The labels are encoded by using the One-Hot Encoding method to achieve the best classification performance.
We have used two different models.
The first model is responsible for locating the faces in a frame and subsequently checking for social distancing among the located faces of individuals. The second model is to classify the image whether the specific individual is wearing a mask. In the first model, the face location is detected using various OpenCV techniques. The new version of OpenCV contains a Deep Neural Network (DNN) module that can support different frameworks such as Tensor Flow, Caffe, and PyTorch with pre-trained weights, making it easier to load models from the disk. The DNN module takes the loaded model as input and selects the backend process. The loaded model is built using the SingleShot-Multibox detector (SSD) for face detection and ResNet-10 architecture as the backbone. After loading the model with the pre-trained weights, the DNN model detects the face from the frame with a resized width shape of 400.
The second model is used for the binary classification of images into individuals with and without masks.
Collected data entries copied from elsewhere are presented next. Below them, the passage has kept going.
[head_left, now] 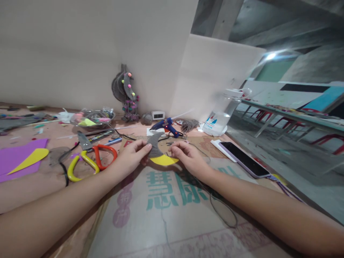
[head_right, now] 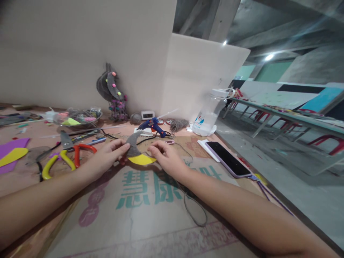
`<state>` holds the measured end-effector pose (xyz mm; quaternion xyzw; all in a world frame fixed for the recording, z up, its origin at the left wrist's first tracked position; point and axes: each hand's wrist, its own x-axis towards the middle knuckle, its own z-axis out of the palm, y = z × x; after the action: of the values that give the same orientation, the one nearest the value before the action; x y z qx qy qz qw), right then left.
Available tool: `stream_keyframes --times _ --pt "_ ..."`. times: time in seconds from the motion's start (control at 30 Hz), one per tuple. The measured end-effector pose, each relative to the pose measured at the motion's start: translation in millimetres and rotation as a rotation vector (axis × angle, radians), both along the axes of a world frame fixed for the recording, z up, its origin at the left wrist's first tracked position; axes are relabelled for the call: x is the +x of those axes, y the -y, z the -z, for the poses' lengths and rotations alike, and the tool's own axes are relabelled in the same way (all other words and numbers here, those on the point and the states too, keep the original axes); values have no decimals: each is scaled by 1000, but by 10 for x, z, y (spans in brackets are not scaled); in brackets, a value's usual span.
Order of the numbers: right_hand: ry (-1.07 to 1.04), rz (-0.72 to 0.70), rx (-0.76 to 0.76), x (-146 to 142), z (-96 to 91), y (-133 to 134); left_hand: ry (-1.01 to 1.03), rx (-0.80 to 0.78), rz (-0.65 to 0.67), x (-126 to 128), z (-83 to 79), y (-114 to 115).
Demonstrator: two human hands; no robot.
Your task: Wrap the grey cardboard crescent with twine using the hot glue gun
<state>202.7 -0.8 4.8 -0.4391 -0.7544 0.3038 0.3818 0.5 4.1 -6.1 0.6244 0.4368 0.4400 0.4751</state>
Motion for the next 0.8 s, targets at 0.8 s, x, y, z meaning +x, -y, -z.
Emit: stream_keyframes --times 0.8 --pt "-267 76 -62 69 -29 -114 -175 14 114 39 -24 102"
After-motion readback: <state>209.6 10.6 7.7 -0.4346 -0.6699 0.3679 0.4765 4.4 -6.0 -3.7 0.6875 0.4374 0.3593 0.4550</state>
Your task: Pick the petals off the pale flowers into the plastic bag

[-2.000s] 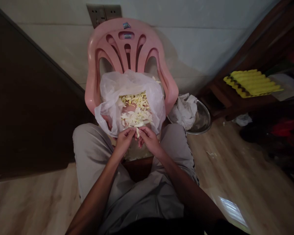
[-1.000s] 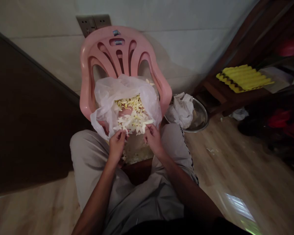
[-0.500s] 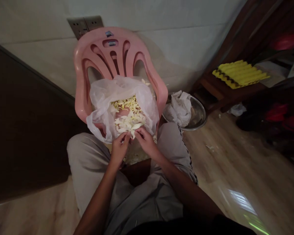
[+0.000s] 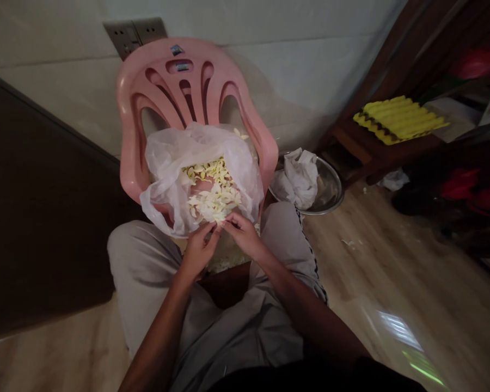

We have used MobileNetV2 architecture as our base model with pre-trained ImageNet weights. MobileNet uses depth-wise separable convolutions and is built to take lightweight DNNs by introducing two global hyperparameters. MobileNetV1 uses depthwise separable convolutions and point convolutions by scaling the width and resolution of the image. By careful tuning of these hyperparameters, the complexity and the model parameters are reduced. On the other hand, in MobileNetv2, the architecture is represented in three structures and the depthwise separable convolution is divided into two parts.
- depthwise separable convolutions
- linear bottleneck
- Inverted residual block.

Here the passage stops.